* Assignment: Among the entries below, how many lines hold the word "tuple"? Reply with the number only.

* Source information:
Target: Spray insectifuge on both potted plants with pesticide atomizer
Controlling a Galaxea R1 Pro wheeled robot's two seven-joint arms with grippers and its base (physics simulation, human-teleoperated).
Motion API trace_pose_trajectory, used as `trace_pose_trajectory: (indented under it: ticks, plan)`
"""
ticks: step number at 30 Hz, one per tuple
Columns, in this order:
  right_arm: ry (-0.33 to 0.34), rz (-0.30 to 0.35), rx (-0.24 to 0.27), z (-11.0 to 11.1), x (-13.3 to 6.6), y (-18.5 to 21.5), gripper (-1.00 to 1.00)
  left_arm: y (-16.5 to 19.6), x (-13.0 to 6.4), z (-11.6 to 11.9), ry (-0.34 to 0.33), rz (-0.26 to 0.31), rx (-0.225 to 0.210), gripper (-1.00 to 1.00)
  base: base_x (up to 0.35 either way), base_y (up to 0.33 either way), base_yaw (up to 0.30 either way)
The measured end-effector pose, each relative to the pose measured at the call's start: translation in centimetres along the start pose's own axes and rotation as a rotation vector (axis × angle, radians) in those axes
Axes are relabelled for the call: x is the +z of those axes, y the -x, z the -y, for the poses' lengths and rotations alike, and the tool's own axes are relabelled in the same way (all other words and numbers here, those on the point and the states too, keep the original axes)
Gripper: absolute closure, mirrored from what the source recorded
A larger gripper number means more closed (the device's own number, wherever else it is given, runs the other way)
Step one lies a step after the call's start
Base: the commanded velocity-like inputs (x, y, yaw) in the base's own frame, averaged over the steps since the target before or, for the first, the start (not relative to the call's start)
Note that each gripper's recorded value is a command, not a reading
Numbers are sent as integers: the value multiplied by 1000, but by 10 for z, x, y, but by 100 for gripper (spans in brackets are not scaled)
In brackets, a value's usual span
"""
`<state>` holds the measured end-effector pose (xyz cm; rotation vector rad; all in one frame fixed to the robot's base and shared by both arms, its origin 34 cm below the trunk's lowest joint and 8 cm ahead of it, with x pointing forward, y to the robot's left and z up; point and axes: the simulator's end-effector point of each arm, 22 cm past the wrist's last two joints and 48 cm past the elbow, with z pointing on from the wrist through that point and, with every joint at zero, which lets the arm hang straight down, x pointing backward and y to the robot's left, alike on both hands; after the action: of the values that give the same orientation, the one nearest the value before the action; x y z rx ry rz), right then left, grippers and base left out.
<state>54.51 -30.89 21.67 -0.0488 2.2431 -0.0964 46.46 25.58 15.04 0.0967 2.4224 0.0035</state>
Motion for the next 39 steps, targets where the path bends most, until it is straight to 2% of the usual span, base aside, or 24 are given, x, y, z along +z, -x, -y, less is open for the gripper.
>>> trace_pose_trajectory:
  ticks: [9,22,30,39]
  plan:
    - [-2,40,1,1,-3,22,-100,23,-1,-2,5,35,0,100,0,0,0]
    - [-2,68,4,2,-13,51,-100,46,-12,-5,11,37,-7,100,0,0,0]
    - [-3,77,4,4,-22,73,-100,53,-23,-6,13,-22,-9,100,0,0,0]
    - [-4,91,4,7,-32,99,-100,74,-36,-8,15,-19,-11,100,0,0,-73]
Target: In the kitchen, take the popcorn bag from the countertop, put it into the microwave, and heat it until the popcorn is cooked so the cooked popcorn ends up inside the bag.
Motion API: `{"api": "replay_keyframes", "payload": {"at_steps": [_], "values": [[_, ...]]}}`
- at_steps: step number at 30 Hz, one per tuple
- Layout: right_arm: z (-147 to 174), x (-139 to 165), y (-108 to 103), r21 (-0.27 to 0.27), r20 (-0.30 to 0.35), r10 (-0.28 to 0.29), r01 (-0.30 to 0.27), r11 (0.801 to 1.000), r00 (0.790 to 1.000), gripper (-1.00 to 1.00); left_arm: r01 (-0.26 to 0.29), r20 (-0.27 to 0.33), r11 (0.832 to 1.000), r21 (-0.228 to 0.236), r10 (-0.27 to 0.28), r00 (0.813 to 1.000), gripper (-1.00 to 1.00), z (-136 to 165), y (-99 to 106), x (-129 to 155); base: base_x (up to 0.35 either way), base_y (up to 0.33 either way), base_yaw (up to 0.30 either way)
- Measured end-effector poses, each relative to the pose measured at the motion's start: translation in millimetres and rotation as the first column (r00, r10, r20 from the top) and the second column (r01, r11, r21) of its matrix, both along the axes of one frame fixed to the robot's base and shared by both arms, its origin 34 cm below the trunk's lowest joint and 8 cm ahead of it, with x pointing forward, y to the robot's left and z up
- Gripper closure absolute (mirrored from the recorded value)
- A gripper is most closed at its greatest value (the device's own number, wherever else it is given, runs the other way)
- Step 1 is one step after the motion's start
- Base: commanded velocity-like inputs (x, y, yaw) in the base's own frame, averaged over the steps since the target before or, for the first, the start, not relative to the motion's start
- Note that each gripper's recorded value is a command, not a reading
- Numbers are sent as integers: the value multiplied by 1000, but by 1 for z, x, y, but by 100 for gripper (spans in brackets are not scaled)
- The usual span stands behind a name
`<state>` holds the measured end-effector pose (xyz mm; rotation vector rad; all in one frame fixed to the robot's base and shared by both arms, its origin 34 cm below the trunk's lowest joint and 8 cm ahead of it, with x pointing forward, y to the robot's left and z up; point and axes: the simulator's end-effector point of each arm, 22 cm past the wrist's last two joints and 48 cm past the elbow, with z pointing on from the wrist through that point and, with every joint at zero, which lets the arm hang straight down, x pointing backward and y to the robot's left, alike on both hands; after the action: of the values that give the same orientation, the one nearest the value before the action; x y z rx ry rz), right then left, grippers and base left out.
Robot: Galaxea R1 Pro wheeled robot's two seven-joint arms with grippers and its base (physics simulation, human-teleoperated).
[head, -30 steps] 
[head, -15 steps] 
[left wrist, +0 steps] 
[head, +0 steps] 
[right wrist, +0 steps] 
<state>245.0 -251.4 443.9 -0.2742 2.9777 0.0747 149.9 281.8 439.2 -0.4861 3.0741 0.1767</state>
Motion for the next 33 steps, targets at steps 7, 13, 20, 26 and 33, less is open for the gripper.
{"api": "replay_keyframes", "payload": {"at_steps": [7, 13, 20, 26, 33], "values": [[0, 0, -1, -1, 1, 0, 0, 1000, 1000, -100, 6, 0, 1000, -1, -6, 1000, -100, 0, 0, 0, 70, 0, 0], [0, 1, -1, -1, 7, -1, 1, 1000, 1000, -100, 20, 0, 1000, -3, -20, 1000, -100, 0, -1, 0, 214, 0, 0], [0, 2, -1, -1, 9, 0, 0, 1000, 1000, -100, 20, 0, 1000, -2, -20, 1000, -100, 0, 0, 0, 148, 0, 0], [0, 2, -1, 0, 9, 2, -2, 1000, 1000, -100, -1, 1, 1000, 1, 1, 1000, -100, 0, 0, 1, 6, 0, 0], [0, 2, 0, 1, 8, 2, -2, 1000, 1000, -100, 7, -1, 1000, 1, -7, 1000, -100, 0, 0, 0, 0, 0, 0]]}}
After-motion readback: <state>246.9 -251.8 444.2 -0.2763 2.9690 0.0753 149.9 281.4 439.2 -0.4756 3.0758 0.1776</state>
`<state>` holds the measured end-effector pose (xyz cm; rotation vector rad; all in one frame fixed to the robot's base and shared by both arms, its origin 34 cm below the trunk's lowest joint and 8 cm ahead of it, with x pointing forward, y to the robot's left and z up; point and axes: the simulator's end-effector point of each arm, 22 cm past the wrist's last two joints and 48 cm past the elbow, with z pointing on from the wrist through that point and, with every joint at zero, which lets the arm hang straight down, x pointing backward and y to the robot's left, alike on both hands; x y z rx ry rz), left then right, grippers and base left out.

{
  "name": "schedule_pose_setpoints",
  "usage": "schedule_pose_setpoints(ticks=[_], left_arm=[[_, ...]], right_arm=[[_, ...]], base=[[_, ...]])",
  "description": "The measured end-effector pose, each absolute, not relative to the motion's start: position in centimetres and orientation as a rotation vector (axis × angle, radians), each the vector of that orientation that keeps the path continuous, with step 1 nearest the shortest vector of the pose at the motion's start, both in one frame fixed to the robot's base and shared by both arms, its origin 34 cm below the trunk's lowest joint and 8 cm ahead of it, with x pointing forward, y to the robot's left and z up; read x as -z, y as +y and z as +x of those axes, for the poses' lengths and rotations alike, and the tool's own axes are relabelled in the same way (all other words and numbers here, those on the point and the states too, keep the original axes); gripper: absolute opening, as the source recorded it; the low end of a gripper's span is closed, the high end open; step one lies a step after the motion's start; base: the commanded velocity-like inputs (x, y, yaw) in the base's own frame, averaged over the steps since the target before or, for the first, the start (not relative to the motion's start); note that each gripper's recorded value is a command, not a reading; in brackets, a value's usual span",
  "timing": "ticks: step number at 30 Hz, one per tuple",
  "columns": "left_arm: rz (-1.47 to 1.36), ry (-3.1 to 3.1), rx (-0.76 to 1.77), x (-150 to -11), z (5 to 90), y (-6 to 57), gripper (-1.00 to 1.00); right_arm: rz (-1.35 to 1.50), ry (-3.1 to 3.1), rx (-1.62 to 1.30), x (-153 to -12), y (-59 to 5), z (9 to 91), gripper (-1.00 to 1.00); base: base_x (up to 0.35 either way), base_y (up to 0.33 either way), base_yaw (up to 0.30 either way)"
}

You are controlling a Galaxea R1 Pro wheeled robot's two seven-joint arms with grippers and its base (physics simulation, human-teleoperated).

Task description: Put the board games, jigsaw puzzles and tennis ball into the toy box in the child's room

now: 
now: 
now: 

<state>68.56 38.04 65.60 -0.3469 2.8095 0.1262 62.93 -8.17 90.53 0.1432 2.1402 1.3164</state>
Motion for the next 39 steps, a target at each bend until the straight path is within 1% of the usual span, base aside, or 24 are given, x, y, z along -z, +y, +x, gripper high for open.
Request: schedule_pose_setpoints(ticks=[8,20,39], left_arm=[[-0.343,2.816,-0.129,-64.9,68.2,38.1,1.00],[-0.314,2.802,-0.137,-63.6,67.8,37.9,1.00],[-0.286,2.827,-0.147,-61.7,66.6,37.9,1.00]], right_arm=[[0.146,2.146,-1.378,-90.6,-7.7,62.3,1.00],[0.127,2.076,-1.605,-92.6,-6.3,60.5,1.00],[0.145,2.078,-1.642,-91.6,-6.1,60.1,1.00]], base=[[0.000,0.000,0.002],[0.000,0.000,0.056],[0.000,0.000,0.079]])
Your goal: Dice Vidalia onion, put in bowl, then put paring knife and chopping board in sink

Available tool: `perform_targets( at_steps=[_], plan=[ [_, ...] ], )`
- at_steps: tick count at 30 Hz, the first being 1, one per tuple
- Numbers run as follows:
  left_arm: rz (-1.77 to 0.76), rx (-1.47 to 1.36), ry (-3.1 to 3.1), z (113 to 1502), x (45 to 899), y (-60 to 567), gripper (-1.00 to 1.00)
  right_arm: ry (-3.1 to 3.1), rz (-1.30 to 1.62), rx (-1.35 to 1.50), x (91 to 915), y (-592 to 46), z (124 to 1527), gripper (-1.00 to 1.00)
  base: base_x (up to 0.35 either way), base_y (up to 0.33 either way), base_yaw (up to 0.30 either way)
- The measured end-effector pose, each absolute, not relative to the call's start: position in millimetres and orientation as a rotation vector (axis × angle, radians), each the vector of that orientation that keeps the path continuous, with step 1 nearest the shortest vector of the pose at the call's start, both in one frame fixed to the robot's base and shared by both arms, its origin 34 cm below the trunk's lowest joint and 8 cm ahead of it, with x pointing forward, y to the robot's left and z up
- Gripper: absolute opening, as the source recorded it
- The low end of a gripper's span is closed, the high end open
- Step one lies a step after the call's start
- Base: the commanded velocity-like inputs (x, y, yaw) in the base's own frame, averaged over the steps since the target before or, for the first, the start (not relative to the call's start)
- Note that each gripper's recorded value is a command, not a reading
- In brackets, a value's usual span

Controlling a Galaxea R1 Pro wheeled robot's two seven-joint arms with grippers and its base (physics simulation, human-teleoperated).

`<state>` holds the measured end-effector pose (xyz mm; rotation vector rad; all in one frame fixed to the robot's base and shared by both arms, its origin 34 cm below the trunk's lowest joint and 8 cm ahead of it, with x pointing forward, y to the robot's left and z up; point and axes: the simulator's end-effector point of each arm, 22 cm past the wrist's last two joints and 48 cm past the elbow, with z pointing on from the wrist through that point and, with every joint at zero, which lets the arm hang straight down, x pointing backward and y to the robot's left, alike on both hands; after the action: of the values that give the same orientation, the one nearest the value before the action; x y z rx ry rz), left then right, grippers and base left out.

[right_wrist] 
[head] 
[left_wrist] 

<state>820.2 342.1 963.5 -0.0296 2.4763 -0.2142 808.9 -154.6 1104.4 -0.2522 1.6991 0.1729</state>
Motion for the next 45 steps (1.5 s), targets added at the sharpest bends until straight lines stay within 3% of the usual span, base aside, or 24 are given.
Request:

* Solution: 4